Kathy Welsh

Kathy Welsh

MILLBROOK – The Hudson River Valley has been intensely studied by scientists for decades. Yet despite the tremendous discoveries made about the Hudson, many of the river’s science stories are not well known by the people who call the Hudson Valley home.

Fifth 'Hudson Data Jam' Competition AnnouncedThe skills of understanding, interpreting, and presenting data are essential in a world where scientists’ ability to collect data outpaces their ability to make it understandable for a public audience.

To address these issues, Cary Institute educators are challenging middle school and high school students to creatively tell the stories of Hudson Valley environmental data in the fifth annual Hudson Data Jam competition.

This competition is open to all middle and high school students interested in science and/or art. Hudson Data Jam participants will hone their data interpretation, communication, and teamwork skills while gaining a better understanding of their local environment.

Students can work individually or as part of a team, and must have an adult coach. Last year, 202 students from 20 schools participated in the Data Jam. Projects explored everything from deer populations to water chemistry using video, song, dance, poetry, visual art and more.

Registration forms are due May 7; final project submissions must be received by May 21. Teams that register by Feb. 1 will qualify for a classroom Data Jam workshop with a Cary Educator.
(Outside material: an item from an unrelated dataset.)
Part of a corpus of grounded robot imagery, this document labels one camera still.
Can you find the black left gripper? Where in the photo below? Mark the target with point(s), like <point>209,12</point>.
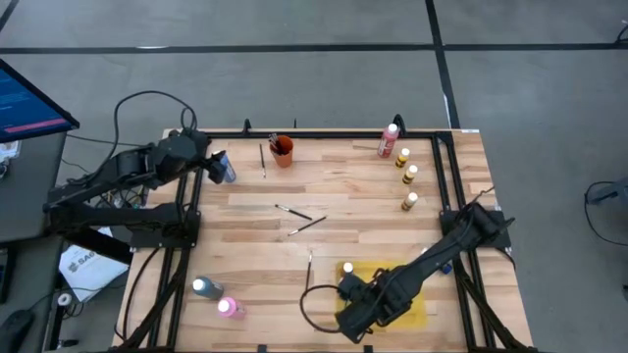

Projects will be judged by a panel of scientists, educators, and artists – with cash prizes awarded to the top middle school and high school projects. Projects will be displayed for the public and winners will be announced at the Hudson Data Jam Expo to be held at Marist College on Jun. 8 from 5 – 7 p.m.

To see examples of creative science-based stories and last year’s winning projects, visit the Hudson Data Jam page on the Cary Institute’s website: (http://www.caryinstitute.org/students/hudson-data-jam-competition).

New components to the contest for 2018 include: additional prizes, teacher-curated datasets from the Hudson River Environmental Conditions Observing System, more background resources for datasets, a simplified project submission page, and shifting the Expo from Saturday afternoon to Friday evening.